Today’s topics include the debut of HMD’s flagship Nokia 8 smartphone; the new Active Status feature for LinkedIn’s messaging app that shows when it’s a good time to chat with contacts; why Box selected Google’s cloud vision technology for image recognition; and the launch of Microsoft’s Azure Event Grid cloud service for event-based apps.
The latest flagship Nokia smartphone, the Nokia 8, will begin rolling out around the world in September with a 5.3-inch quad HD LCD touch-screen display, 4GB of memory, Zeiss optics and a Qualcomm Snapdragon 835 octa-core processor.
The new handset, which is being distributed by HMD Global, will sell for an average of $705 worldwide, according to the company.

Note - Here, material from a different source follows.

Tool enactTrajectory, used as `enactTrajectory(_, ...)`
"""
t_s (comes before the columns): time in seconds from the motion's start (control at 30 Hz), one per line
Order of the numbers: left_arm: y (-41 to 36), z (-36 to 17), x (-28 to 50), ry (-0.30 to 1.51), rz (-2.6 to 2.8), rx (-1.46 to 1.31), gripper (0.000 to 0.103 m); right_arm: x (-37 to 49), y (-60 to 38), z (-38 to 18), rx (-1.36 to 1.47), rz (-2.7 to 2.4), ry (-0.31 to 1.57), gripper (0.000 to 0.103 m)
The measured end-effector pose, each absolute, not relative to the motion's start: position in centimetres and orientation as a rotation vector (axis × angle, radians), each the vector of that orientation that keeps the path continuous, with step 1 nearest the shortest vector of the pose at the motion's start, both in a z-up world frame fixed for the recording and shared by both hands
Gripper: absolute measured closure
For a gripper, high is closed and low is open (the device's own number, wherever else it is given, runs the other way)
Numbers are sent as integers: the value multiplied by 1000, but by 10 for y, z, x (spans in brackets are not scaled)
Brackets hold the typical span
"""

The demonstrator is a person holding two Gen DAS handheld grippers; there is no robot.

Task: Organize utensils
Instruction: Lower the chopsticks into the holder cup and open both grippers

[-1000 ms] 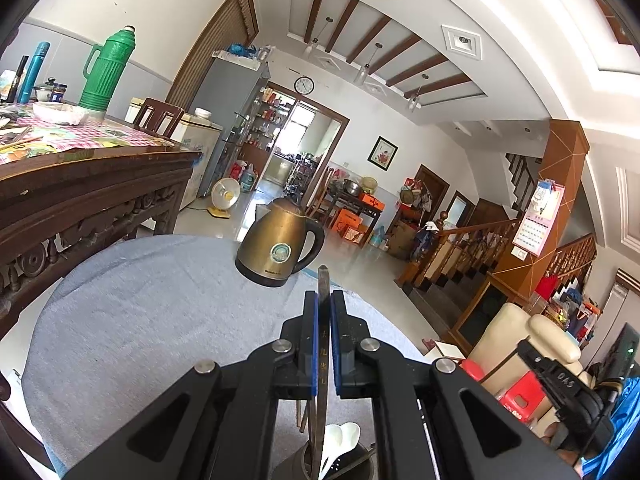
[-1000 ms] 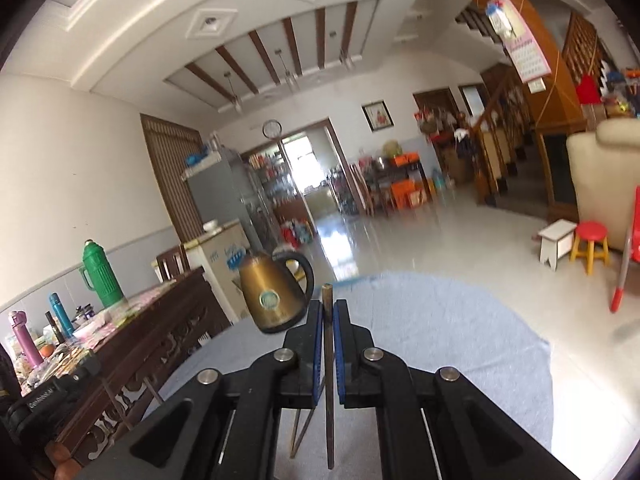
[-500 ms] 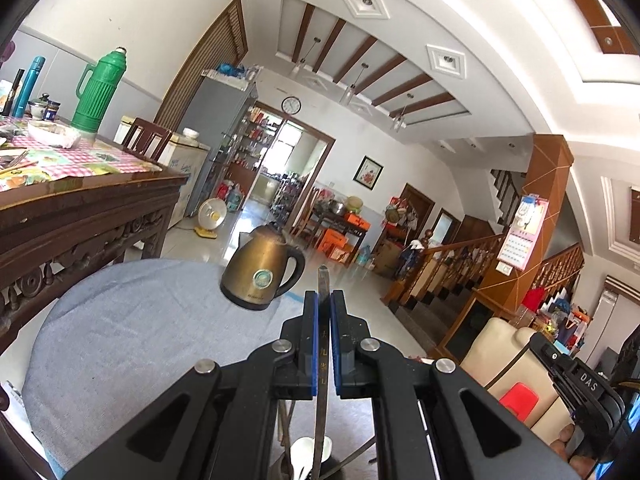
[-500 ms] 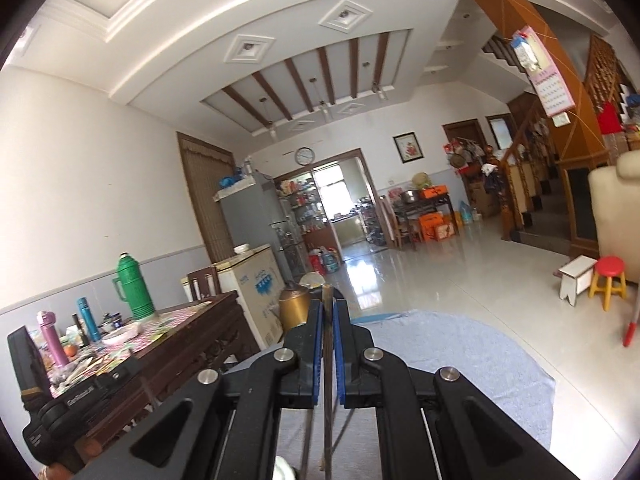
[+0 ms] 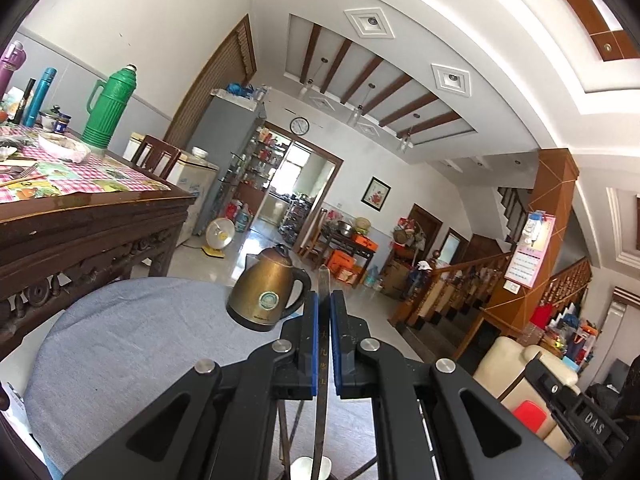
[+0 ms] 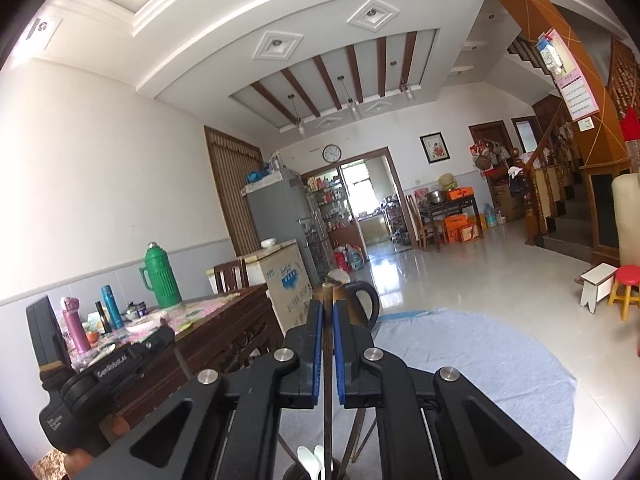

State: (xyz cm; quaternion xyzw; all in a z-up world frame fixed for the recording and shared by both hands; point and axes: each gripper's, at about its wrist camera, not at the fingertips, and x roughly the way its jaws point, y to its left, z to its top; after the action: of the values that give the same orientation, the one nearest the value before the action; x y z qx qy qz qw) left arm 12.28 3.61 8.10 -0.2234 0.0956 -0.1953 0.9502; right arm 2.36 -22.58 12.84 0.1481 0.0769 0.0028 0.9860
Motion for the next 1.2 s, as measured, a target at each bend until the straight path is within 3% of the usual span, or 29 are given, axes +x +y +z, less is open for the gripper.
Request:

The phone also comes with Corning Gorilla Glass 5 display cover that resist cracks, 64GB of built-in flash storage, a microSD card slot supporting cards up to 256GB, dual 13-megapixel auto-focus main cameras, as well as a 13-megapixel front-facing auto-focus camera.
Like Facebook, LinkedIn is blurring the line between social media and messaging platforms. LinkedIn, which Microsoft acquired last year for $26 billion, announced last week a new Active Status feature for LinkedIn Messaging. But rather than use the new status indicator to see when friends and family are available to trade memes, gossip or wish each other well, LinkedIn is positioning Active Status as feature that can help nurture career opportunities.
To help users find more favorable times to reconnect with their industry peers and former co-workers, Active Status gives the green light when LinkedIn contacts have the time to chat.
Box will use Google’s Cloud Vision technology to help its customers manage image files uploaded to its content management platform. The integration will enable enterprises to automatically catalog images uploaded to Box into thousands of categories that make them easier to identify, organize, manage and search.
“Images are the second most common and fastest growing content type in Box,” said Ben Kus, senior director of product management at Box in a blog. Enterprises of all sizes are uploading massive libraries of images that include product photos, completed forms captured via mobile phones, images of structures and buildings as well as images of claims forms and loan applications.
“To help unlock the value of these images to your business, we’re excited to introduce image recognition with Box,” Kus noted. Google’s Cloud Vision API lets organizations enable vision detection features such as labeling, face or landmark detection, and content tagging, within applications.
Microsoft took the wraps off a new service called Azure Event Grid that enables developers to build event-based and serverless applications on the company’s cloud platform.
Enterprises are warming to the agility and modularity offered by serverless architectures like Amazon Web Services Lambda. Rather than unpacking big and monolithic business applications when an update is required, developers can use serverless architectures to swap in the components of their business applications, which take the form of micro services that run in memory—hence the term “serverless.”
Corey Sanders, director of compute at Microsoft Azure, announced the company’s new Azure Event Grid service on Aug. 16, which the company says will make it easier to build and deploy event-based applications using a serverless approach.